Fundação alegou que a própria comunidade deveria defender seus direitos

O Tribunal Regional Federal da 1ª Região (TRF1) decidiu, na quarta-feira (10), que a Fundação Nacional do Índio (Funai) tem a atribuição de promover a defesa judicial de indígenas quando estiver em discussão o direito da coletividade. O julgamento aconteceu no âmbito de uma ação de reintegração de posse ajuizada contra a Comunidade Indígena Kanela do Araguaia, no Mato Grosso. Em recurso ao TRF1, a Funai pediu que fosse retirada sua atribuição de representar os índios, passando para a própria comunidade indígena a defesa de seus direitos.

O Ministério Público Federal argumentou que, para caracterizar a legitimidade da Funai em casos assim, basta a presença de interesse individual ou coletivo de grupo indígena. Segundo o procurador regional da República Felício Pontes Jr, resta induvidosa a legitimidade da Funai para representar os indígenas, pois, no caso, os réus na ação são membros da Comunidade Indígena Kanela do Araguaia, e reivindicam a área em questão. A Justiça na 1ª instância declarou estar em discussão direito da coletividade indígena, eis que afeto à alegada ocupação tradicional da área.

Segundo dispositivos legais citados pelo procurador, os indígenas podem ter seus interesses patrocinados pela Funai. O parágrafo 6º do art. 11-B da Lei 9.028/95 estabelece que “a Procuradoria-Geral da Funai permanece responsável pelas atividades judiciais que, de interesse individual ou coletivo dos índios, não se confundam com a representação judicial da União”.

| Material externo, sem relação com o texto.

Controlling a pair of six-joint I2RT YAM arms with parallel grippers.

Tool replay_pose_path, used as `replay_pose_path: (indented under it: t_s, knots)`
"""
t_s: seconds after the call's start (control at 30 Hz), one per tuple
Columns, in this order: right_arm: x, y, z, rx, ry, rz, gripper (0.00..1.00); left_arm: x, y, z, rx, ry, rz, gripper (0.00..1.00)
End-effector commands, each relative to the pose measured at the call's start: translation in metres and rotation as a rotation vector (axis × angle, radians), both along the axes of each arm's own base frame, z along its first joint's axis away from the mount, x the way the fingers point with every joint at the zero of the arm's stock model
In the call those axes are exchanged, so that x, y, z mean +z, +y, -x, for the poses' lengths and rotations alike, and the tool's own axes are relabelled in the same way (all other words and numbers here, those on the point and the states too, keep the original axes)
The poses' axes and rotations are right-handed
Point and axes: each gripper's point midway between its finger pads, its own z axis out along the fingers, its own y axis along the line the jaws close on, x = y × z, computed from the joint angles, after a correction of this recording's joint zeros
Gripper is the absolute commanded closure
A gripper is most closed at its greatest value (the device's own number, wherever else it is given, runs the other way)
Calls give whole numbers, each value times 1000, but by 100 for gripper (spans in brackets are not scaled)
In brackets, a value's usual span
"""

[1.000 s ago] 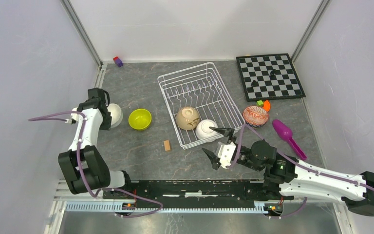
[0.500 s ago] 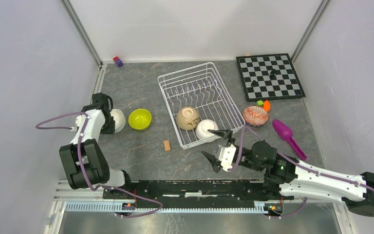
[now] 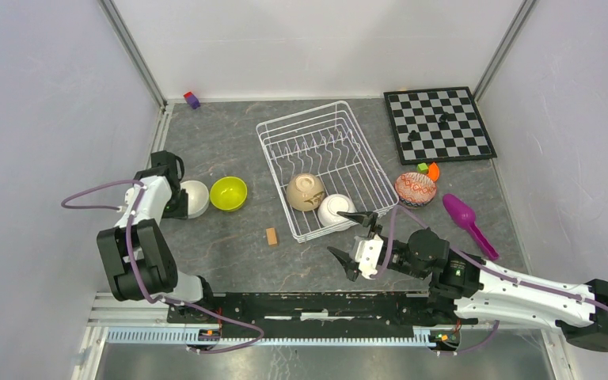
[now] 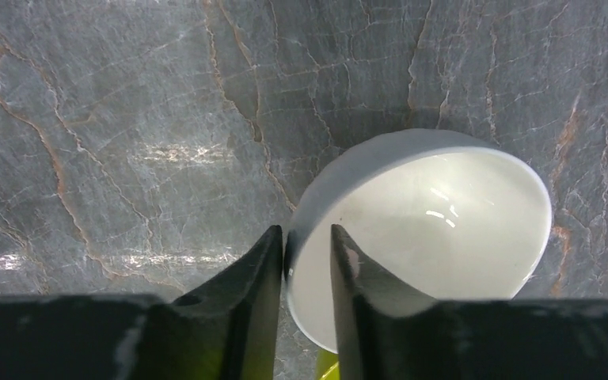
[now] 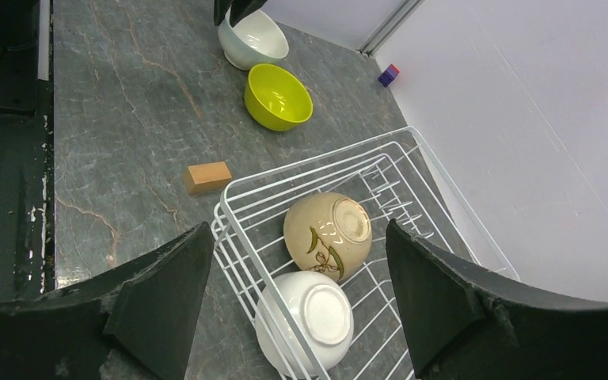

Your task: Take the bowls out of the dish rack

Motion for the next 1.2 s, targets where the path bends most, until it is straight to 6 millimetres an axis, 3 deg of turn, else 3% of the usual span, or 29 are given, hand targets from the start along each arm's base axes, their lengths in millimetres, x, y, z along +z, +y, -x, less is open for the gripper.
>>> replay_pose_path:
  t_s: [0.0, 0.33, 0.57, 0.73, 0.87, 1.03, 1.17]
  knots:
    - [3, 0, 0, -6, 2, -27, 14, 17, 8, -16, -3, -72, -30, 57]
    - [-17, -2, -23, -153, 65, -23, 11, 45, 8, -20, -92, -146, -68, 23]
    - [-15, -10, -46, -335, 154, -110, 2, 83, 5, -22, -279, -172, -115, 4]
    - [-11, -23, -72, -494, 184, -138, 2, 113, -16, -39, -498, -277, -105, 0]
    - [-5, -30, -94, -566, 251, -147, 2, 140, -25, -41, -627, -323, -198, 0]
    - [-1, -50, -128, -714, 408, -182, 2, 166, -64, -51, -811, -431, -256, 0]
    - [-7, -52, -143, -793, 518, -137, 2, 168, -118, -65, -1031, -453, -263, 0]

E conforme o art. 2 da Portaria da Advocacia-Geral da União 839/10, “a Procuradoria-Geral Federal, as Procuradorias Regionais Federais, as Procuradorias Federais nos Estados, as Procuradorias Seccionais Federais, os Escritórios de Representação e a PFE/Funai atuarão, obrigatoriamente, na orientação jurídica e na defesa judicial dos direitos e interesses individuais indígenas, sempre que a compreensão da ocupação territorial, da organização social, dos costumes, das línguas, das crenças e das tradições for necessária ao deslinde da controvérsia jurídica”.

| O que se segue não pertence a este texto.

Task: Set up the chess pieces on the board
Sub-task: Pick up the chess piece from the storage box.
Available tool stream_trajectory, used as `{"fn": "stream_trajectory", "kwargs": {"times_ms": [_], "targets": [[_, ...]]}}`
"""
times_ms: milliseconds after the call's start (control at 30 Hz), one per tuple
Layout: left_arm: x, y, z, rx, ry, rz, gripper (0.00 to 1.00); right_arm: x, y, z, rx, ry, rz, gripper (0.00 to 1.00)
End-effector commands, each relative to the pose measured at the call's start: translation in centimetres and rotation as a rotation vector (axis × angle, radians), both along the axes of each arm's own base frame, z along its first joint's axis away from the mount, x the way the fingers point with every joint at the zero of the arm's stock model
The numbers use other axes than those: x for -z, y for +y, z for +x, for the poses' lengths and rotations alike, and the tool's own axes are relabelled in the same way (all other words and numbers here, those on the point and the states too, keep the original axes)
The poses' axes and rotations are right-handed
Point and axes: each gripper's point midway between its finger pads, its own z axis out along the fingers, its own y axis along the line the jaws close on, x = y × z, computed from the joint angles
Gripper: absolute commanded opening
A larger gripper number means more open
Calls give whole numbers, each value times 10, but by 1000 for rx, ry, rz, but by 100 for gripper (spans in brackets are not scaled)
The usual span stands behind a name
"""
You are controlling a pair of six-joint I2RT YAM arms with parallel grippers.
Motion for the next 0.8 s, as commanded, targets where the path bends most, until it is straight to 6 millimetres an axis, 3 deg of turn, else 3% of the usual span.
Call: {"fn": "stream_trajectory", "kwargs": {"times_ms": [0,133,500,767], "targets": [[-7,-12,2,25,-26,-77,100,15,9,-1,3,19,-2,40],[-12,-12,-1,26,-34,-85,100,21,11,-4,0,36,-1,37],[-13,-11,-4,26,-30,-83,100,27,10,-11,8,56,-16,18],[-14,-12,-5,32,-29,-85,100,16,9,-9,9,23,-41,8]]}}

Para o desembargador Souza Prudente, relator do caso, constitui atribuição da Procuradoria da Funai defender em juízo os indígenas no caso, notadamente porque está em discussão o direito da coletividade indígena, tendo em vista que a ocupação da área demandada pelo autor tem por fundamento a reivindicação de território tradicionalmente ocupado pelo povo Kanela na região. “Remanesce, assim, a responsabilidade da Funai pelas atividades judiciais, de interesse individual ou coletivo dos índios, que não se confundam com a representação judicial da União Federal”, diz.

A decisão unânime da 5ª Turma do TRF1 seguiu o voto do relator.